After this small explosion the "big bang" occurs and all application instances on that Tomcat explode (2nd dot). Note that this explosion affects all high level operations (request processing, DB access), but not the CPU benchmark. It stays low in both systems.
After that I hot-redeployed Inst1 by touching the context.xml file. As I said earlier this instance goes from exploded to completely devestated now (the light blue line is out of the chart - it is at about 18 secs). Note how a) this redeployment does not affect Inst2 at all and b) how the raw DB access of Inst1 is also not affected - but how the CPU suddenly seems to have become slower!. This is crazy, I say.
Update of update
The leak prevention listener of Tomcat does not whine about stale ThreadLocals or Threads when the application is undeployed. There obviously seems to be some cleanup problem (which is I assume not directly related to the Big Bang), but Tomcat doesn't have a hint for me.

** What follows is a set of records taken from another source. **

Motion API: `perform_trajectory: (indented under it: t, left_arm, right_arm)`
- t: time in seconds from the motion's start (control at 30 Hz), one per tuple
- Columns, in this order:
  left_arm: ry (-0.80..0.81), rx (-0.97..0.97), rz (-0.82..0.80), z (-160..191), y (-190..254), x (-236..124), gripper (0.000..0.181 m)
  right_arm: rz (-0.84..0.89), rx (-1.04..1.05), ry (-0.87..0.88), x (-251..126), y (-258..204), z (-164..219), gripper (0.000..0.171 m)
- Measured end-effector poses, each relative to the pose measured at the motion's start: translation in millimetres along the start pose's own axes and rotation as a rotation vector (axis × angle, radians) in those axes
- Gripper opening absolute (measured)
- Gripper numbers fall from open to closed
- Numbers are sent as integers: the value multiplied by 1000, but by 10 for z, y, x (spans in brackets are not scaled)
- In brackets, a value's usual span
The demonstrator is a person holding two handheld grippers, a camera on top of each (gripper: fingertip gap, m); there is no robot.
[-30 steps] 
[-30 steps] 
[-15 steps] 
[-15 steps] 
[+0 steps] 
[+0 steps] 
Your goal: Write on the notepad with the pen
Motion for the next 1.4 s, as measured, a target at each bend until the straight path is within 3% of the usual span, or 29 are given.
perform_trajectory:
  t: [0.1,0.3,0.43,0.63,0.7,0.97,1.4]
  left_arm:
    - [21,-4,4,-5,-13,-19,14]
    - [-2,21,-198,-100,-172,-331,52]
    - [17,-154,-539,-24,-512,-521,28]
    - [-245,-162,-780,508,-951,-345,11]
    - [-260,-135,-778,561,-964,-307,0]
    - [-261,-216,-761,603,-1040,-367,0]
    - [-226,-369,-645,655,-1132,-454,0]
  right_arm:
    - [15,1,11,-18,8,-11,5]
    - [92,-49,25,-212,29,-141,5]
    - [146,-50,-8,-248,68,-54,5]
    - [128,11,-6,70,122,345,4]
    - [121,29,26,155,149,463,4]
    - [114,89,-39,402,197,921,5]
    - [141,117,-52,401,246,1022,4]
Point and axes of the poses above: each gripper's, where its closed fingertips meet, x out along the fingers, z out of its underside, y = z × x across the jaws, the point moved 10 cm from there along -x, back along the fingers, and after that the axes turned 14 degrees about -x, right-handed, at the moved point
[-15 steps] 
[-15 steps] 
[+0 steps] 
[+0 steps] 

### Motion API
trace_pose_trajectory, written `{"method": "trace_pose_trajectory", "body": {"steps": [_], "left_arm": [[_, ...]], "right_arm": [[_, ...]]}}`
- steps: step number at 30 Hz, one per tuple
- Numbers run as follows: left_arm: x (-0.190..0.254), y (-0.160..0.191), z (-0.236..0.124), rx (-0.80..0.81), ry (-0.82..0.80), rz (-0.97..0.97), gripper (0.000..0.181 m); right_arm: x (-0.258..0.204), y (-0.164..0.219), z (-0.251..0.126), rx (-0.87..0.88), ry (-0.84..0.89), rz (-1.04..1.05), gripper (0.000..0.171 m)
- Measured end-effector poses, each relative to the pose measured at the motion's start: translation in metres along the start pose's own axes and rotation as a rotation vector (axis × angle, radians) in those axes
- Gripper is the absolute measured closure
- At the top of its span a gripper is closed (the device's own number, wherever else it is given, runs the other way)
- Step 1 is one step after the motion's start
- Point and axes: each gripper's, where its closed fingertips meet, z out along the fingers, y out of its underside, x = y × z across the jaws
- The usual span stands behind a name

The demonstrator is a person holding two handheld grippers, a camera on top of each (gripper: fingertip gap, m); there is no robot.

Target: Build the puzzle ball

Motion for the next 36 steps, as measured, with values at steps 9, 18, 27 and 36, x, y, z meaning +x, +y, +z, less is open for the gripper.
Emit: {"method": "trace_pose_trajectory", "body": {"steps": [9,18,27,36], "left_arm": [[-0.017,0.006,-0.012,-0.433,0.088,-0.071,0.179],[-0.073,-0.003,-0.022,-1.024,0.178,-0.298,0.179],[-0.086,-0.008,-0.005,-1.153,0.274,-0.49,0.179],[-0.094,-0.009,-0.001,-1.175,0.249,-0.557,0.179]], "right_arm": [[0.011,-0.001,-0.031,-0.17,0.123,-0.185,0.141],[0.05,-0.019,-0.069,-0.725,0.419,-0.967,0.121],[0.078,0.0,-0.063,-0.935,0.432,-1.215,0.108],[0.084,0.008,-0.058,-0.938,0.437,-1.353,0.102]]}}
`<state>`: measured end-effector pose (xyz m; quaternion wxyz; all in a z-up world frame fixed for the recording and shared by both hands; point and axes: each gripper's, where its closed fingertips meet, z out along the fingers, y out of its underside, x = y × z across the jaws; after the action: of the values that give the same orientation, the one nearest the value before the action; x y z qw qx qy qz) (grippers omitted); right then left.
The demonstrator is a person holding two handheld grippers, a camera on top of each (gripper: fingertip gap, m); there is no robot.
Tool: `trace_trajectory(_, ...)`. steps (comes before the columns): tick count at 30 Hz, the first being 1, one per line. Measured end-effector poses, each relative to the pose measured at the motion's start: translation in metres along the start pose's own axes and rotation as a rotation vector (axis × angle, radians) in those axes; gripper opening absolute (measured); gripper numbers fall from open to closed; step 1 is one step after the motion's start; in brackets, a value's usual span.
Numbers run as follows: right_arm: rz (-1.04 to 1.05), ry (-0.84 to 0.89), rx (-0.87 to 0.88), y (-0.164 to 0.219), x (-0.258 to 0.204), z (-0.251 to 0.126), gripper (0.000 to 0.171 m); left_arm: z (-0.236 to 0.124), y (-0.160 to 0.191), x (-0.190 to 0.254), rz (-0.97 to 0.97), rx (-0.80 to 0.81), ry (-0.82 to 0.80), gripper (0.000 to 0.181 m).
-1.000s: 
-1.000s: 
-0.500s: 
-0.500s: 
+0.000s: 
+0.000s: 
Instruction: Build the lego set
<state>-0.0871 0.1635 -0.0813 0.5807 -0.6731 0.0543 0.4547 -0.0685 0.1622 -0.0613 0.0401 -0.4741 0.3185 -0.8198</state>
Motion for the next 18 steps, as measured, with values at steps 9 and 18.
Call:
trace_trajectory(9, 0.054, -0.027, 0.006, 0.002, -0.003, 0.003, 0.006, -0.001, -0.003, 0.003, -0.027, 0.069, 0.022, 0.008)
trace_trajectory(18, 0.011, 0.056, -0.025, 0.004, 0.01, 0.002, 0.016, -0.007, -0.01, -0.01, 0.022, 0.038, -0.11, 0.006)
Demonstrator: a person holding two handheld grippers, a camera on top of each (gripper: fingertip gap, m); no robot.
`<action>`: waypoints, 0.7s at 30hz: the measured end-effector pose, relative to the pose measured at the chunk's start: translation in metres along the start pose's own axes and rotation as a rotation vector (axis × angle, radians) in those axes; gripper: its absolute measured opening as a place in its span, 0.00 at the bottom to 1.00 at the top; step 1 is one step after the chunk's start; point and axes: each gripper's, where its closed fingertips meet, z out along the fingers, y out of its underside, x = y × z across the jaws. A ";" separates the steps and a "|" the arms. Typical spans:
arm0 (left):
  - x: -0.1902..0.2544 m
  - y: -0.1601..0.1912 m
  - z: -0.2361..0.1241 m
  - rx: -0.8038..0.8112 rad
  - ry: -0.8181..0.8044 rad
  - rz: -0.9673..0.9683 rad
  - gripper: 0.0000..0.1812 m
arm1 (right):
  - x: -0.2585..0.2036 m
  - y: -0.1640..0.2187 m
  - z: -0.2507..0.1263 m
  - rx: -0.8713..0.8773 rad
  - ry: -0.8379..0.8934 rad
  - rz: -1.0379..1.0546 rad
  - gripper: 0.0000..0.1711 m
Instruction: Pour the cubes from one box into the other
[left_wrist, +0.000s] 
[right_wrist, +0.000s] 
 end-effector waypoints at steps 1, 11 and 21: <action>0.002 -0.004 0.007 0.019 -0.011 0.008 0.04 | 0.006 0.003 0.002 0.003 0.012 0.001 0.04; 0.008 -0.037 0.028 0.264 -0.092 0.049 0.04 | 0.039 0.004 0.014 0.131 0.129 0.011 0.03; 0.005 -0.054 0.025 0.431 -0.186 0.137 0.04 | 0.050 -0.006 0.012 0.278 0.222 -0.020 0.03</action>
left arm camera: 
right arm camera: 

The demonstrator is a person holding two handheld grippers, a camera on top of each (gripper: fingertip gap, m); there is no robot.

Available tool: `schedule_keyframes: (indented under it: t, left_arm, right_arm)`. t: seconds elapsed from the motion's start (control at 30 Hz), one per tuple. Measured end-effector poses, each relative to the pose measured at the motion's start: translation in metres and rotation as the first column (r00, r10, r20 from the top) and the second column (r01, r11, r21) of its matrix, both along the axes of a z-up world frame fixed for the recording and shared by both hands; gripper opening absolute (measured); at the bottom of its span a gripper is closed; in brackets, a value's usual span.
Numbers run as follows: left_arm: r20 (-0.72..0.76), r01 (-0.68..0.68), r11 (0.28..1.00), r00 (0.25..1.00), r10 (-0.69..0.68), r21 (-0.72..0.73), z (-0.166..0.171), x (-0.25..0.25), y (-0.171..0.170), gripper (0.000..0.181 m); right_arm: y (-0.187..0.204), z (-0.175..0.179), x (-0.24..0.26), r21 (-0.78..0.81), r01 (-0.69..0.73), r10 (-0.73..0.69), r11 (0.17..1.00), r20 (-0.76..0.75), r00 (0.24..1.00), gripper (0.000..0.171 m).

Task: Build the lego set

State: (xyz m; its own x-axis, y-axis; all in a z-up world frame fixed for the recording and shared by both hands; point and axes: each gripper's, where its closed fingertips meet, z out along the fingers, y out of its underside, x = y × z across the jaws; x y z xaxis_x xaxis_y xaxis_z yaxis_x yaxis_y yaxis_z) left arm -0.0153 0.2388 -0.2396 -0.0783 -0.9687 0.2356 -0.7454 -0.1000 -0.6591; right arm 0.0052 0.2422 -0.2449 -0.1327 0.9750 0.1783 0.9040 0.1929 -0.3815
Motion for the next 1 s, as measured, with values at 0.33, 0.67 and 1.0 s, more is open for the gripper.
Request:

2013-02-25 Update: Application Environment and Quartz Schedule
The application environment is not very sophisticated. Network components aside (I don't know enough about those) there's basically one application server (Linux) and two database servers (MySQL 5 and MSSQL 2008). The main load is on the MSSQL server, the other one merely serves as a place to store the sessions.
The application server runs an Apache as a load balancer between two Tomcats. So we have two JVMs running on the same hardware (two Tomcat instances). We use this configuration not to actually balance load as the application server is capable of running the application just fine (which it did for years now) but to enable small application updates without downtime. The web application in question is deployed as separate contexts for different customers, about 15 contexts per Tomcat. (I seemm to have mixed up "instances" and "contexts" in my posting - here in the office they're often used synonymously and we usually magically know what the colleague is talking about. My bad, I'm really sorry.)
To clarify the situation with better wording: the diagrams I posted show response times of two different contexts of the same application on the same JVM. The Big Bang affects all contexts on one JVM but doesn't happen on the other one (the order in which the Tomcats explode is random btw). After hot-redeployment one context on one Tomcat instance goes nuts (with all the funny side effects, like seemingly slower CPU for that context).
The overall load on the system is rather low. It's an internal core business related software with about 30 active users simultaneously. Application specific requests (server touches) are currently at about 130 per minute. The number of single requests are low but the requests itself often require several hundred selects to the database, so they're rather expensive. But usually everything's perfectly acceptable. The application also does not create large infinite caches - some lookup data is cached, but only for a short amount of time.
Above I wrote that the servers where capable of running the application just fine for several years. I know that the best way to find the problem would be to find out exactly when things went wrong for the first time and see what has been changed in this timeframe (in the application itself, the associated libraries or infrastructure), however the problem is that we don't know when the problems first occured. Just let's call that suboptimal (in the sense of absent) application monitoring... :-/
We ruled out some aspects, but the application has been updated several times during the last months and thus we e.g. cannot simply deploy an older version. The largest update that wasn't feature change was a switch from JSP to Facelets. But still, "something" must be the cause of all the problems, yet I have no idea why Facelets for instance should influence pure DB query times.
Quartz
As for the Quartz schedule: there's a total of 8 jobs. Most of them run only once per day and have to do with large volume data synchronization (absolutely not "large" as in "big data large"; it's just more than the averate user sees through his usual daily work). However, those jobs of course run at night and the problems occur during daytime. I omit a detailled job listing here (if beneficial I can provide more details of course). The jobs' source code has not been altered during the last months. I already checked whether the explosions align with the jobs - yet the results are inconclusive at best. I'd actually say that they don't align, but as there are several jobs that run every minute I can't rule it out just yet. The acutal jobs that run every minute are pretty low-weight in my opinion, they usually check if data is available (in different sources, DB, external systems, email account) and if so write it to the DB or push it to another system.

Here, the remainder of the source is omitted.